La corona solar: el gran espectáculo que solo un eclipse total puede revelar

Cuando la Luna oculta completamente el Sol, aparece una de las imágenes más extraordinarias que pueden contemplarse desde la Tierra: la corona solar. Brillante, delicada y cambiante, es la auténtica protagonista de la totalidad y uno de los motivos por los que miles de personas viajan alrededor del mundo para observar un eclipse total.

Durante el día estamos acostumbrados a ver únicamente el intenso disco del Sol. Su enorme brillo oculta por completo las capas más externas de nuestra estrella.

Solo cuando la Luna cubre exactamente el disco solar durante la totalidad ocurre algo excepcional: la luz del Sol deja de deslumbrarnos y aparece una tenue estructura blanquecina que rodea a la Luna.

Esa estructura es la corona solar.

¿Qué es la corona?

La corona es la atmósfera exterior del Sol.

Está formada por un plasma extremadamente caliente que alcanza temperaturas de millones de grados y se extiende millones de kilómetros hacia el espacio.

Paradójicamente, aunque es mucho más caliente que la superficie solar, su densidad es tan baja que normalmente resulta imposible verla desde la Tierra.

¿Por qué solo puede verse durante un eclipse?

La respuesta es sencilla.

El brillo del disco solar es tan intenso que oculta completamente la tenue luz de la corona.

Cuando la Luna actúa como un «escudo natural» durante la totalidad, ese brillo desaparece y la corona se hace visible durante apenas unos minutos.

Es un fenómeno imposible de reproducir con la misma intensidad en condiciones normales.

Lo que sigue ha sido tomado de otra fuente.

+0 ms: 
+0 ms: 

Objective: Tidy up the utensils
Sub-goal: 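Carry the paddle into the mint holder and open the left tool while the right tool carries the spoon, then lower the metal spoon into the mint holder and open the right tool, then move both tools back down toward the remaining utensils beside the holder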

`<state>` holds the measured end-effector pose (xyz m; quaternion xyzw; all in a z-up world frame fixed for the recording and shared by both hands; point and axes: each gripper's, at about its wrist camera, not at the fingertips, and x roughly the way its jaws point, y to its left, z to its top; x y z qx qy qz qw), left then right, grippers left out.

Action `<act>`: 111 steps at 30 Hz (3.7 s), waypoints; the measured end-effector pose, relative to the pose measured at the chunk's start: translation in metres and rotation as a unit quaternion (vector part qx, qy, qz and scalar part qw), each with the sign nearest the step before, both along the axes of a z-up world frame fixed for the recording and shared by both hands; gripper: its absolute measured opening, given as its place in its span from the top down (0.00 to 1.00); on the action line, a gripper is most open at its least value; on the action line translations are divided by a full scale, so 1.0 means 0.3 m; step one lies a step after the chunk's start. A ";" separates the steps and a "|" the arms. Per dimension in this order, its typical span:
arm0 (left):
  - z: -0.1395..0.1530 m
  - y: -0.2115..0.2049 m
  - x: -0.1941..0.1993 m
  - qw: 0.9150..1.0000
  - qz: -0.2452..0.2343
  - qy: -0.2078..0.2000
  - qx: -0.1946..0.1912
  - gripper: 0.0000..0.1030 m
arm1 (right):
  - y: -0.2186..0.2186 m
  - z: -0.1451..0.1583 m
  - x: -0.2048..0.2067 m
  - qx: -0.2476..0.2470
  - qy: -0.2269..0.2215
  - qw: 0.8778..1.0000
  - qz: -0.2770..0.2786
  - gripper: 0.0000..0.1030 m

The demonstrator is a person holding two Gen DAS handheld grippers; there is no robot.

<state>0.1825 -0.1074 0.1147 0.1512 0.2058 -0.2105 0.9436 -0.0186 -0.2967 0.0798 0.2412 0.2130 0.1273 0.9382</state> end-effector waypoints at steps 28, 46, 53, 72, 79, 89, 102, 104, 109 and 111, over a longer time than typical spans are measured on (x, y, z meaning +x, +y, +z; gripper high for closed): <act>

Imagen de la corona solar durante un eclipse total de Sol el lunes 21 de agosto de 2017 sobre de la ciudad de Madras, en Oregón. Fuente: NASA/Aubrey Gemignani

Una corona diferente en cada eclipse

No existen dos coronas iguales.

Su forma depende de la actividad del Sol.

En algunos eclipses aparecen largas estructuras que se extienden hacia el espacio.

En otros, la corona presenta un aspecto más compacto y simétrico.

Cada eclipse ofrece una imagen única.

Mucho más que una imagen bonita

La corona solar sigue siendo uno de los grandes laboratorios naturales para comprender cómo funciona nuestra estrella.

En ella se originan procesos relacionados con el viento solar y con fenómenos capaces de influir incluso en las comunicaciones y satélites que orbitan la Tierra.

Observarla no solo es un espectáculo visual; también permite avanzar en el conocimiento científico del Sol.

Un momento que nunca se olvida

Quienes han contemplado una totalidad suelen coincidir en una idea:

Las fotografías muestran el eclipse.

Pero ninguna consigue transmitir la sensación de contemplar por primera vez la corona solar con sus propios ojos.

Es uno de esos momentos que permanecen en la memoria para siempre.

Asturias, una oportunidad excepcional

El próximo 12 de agosto de 2026, Asturias será uno de los mejores lugares del mundo para observar la corona solar durante la totalidad.

Desde cualquiera de los puntos situados dentro de la franja de totalidad será posible contemplar este fenómeno si las condiciones meteorológicas lo permiten.

Preparar la jornada, elegir un buen punto de observación y conocer qué sucederá durante esos minutos permitirá disfrutar todavía más de una experiencia única.

Toda la información sobre puntos de observación, movilidad, actividades y recursos está disponible en el portal oficial Eclipse Asturias 2026.

Un minuto de astronomía

¿Sabías que la temperatura de la corona solar supera el millón de grados?

Aunque la superficie visible del Sol alcanza unos 5.500 °C, la corona puede superar el millón de grados centígrados. Comprender por qué una región tan alejada del núcleo solar es mucho más caliente sigue siendo uno de los grandes desafíos de la física solar.